El comienzo es tan impresionante, que pronto me sorprendí asiendo el grueso libro (casi 900 páginas) como si pudiera huir de mis garras.
La escena inicial es brutal.
Una mujer es encontrada flotando en la tina o bañera de una cochambrosa habitación de un hotel de medio pelo (o menos) de Nueva York, a pocos pasos de donde alguna vez estuvieron las Torres Gemelas del World Trade Center.
El narrador (que aún no sabemos quién es, solo que de alguna forma tiene permiso para moverse por entre los peritos y detectives en pleno análisis de la escena del crimen) ha entrado a la habitación y la inspecciona con ojo sagaz, experto.
La escena es cinematográfica, de serie -moderna- de televisión, vívida, inteligente.
Si el resto es como este comienzo -se relame el lector- las 900 páginas se van a quedar cortas.
Pero basta aplicar un mínimo de rigor, para empezar a encontrar errores garrafales.

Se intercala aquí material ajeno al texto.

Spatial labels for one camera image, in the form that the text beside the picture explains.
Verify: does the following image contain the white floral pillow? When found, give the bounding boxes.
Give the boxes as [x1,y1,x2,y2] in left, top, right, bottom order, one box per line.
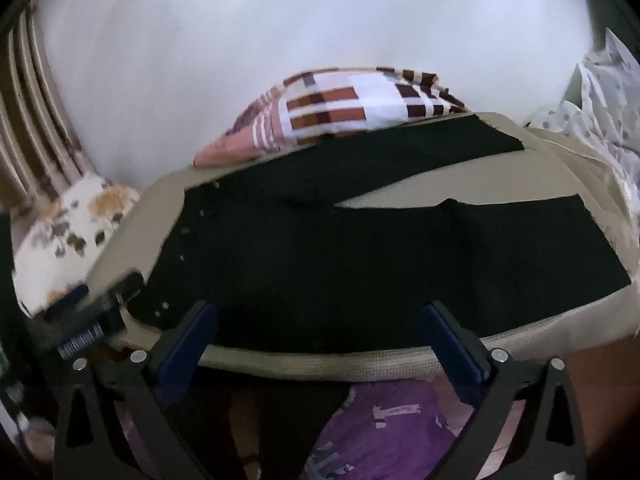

Y ruega -el lector- que no se repitan.
Porque, para empezar, ¿qué hotel cochambroso -y en Manhattan, además- ofrece una tina o bañera en la habitación?
Y esa misma habitación, ¿cómo puede ser tan grande siendo tan barato el hotel, puesto que el personaje narrador se mueve como si de una casa se tratara e, incluso, pasa el dedo por algunas superficies (con lo que descubrirá un detalle importante en la investigación) sin que lo vean o noten los presentes?
Transcribo:
En la habitación reina el caos, el ruido es ensordecedor: las radios de la policía a todo volumen, los ayudantes del forense que piden refuerzos a gritos, una hispana que llora.
¿Una hispana que llora dentro de la habitación o fuera de ella?, se pregunta el lector.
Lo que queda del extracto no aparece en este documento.